Posted by True on May 11, 2017 at 09:58:11:
In Reply to: Re: How to get a scholarship posted by Different Priorities on May 11, 2017 at 09:43:39:
: : : : : : : : : : Posted this as a response in another thread, but thought it might be worth its own.
: : : : : : : : : : Parents understand this, the camps you go to and the clubs you play for have almost nothing to do with whether your daughter gets a scholarship or not. Most of the girls getting offers from these camps and club viewing tournaments would be getting scholarships without them.
: : : : : : : : : : Where the camps and clubs do good, is by making your daughter a better player. It is all in the training and game experience.
: : : : : : : : : : My advice as a coach and parent of a college athlete: if you want your daughter to play college basketball, find a good trainer and get her private or semi-private lessons. Find a club team where she will play a lot of games against good competition and she will play a lot in those games.
: : : : : : : : : : THEN, do some work yourself. Make a list of schools that you feel meet the criteria you are looking for: Able to play at that school, good location, provides the education options you're looking for. Then contact those coaches.
: : : : : : : : : : College coaches have a limited amount of resources to recruit players. The only reason they go to viewing tournaments is that it gives them an opportunity to see a lot of players at one time. If you let a coach know you are interested in their program, they will spend time looking into you. PERIOD! You don't have to hope your in the right place, with the right club, at the right time, with the right colleges in attendance at your tournament.
: : : : : : : : : Amen
: : : : : : : : 95% agree, but I would also say being on the right club team can help you.
: : : : : : : : Not necessarily the best or biggest club, but the right one.
: : : : : : : : A good club coach who has a proven track record of developing players for college and has relationships with college coaches on various levels can very instrumental and helpful.
: : : : : : : : College coaches get hundreds of emails about playing for them. They may or may not read your email. Or watch whatever film you send them.
: : : : : : : : But if that college coach knows your club coach, and he/she calls the college coach, they will come watch.
: : : : : : : : I know plenty of kids that either end up not playing in college or playing at a lower level than they could because they don't have a good advocate for them with coaches.

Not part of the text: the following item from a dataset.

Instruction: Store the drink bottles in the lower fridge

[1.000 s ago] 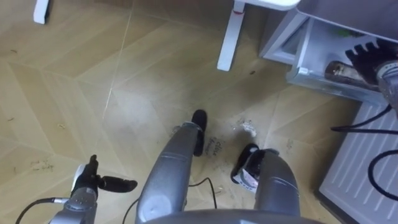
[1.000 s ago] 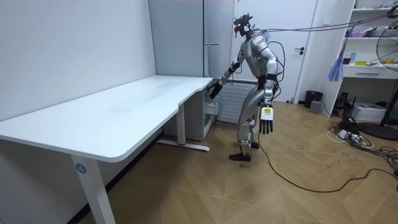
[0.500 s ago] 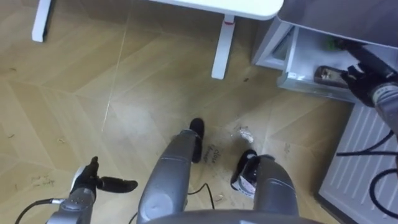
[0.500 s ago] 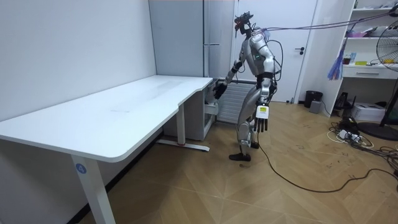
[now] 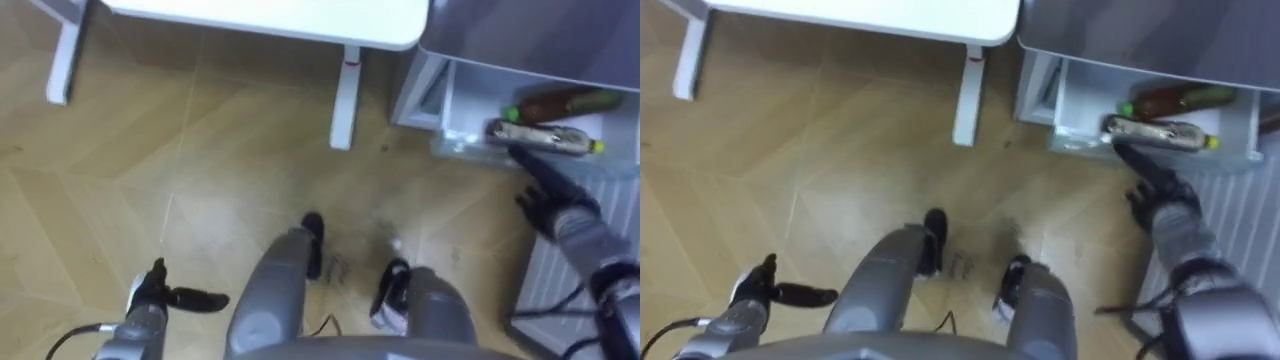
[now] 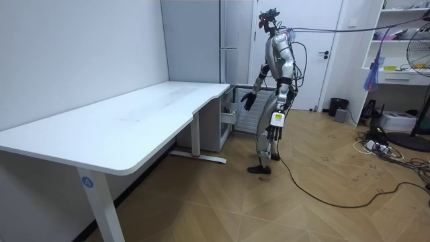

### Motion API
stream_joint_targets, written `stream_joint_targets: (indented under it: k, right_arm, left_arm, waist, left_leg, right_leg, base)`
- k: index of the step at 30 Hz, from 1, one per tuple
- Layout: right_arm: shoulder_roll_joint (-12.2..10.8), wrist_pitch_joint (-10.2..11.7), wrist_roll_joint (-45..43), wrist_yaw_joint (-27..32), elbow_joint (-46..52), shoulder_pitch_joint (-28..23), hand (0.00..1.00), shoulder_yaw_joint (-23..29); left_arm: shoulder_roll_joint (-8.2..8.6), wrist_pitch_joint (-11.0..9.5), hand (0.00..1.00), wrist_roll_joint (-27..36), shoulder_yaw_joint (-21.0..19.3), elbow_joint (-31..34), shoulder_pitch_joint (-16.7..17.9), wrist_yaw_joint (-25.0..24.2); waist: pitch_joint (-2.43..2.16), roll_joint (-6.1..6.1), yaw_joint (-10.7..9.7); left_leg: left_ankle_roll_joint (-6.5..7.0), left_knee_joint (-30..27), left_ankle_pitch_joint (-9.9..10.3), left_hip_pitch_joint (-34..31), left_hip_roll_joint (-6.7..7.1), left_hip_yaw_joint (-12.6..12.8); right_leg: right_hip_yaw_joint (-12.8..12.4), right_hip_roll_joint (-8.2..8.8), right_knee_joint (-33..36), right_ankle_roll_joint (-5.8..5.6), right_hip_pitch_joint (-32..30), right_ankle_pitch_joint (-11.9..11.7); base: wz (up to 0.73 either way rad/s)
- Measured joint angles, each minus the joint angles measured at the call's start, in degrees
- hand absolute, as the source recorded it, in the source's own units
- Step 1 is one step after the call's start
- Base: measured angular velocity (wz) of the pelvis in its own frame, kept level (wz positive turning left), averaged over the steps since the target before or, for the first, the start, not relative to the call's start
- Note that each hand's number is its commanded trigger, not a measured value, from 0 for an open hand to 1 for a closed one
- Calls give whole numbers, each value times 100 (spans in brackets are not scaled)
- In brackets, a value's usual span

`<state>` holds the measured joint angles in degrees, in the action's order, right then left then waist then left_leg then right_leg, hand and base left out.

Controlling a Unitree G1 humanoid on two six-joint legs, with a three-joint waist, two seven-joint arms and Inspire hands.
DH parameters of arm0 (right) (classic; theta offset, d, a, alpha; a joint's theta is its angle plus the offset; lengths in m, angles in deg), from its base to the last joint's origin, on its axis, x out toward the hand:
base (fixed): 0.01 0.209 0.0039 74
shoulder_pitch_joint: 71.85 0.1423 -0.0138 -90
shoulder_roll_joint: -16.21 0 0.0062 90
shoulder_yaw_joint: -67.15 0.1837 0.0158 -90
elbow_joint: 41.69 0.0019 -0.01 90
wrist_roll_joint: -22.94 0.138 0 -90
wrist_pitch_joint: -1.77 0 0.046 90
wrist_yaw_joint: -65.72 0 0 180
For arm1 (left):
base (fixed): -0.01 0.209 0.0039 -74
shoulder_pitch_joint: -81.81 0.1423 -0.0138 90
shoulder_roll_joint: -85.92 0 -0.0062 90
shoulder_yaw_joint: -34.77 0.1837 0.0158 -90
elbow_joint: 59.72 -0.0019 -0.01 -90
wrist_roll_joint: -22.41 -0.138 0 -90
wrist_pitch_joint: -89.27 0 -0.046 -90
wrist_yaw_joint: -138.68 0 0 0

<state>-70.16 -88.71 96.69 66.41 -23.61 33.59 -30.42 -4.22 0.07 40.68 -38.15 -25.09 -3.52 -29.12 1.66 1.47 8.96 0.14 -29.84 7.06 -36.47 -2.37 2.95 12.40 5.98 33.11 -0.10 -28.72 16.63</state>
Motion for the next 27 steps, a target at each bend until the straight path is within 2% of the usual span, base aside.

: : : : : : : : Yes, if you are Sabrina Ionescue you can email a coach and they will come watch you.
: : : : : : : : But there are only so many of those types of kids.
: : : : : : : Let's add this very important point: GET GOOD GRADES. You can be 7 feet tall and jump out the gym but you won't play D1 if you don't have the grades.
: : : : : : : Also make sure everyone who knows your daughter can attest to what a wonderful kid she is. No attitude problems. Same goes for moms and pops.
: : : : : : :: You don't even HAVE to e-mail any coaches if you're elite. And that doesn't mean what club team you play on. Obviously you're not e-mailing Geno at UConn if you're a mid-tier non-elite player. But there's plenty of great D-1 mid-major schools, etc. Any girl in the "Top 100" (for whatever that's worth - that's a WHOLE other thread!) don't have to e-mail anyone. So..you have to have a realistic assessment of where you stand. If you e-mail a mid-tier D1 or even a D2 coach and you're halfway decent - they will come to watch you play.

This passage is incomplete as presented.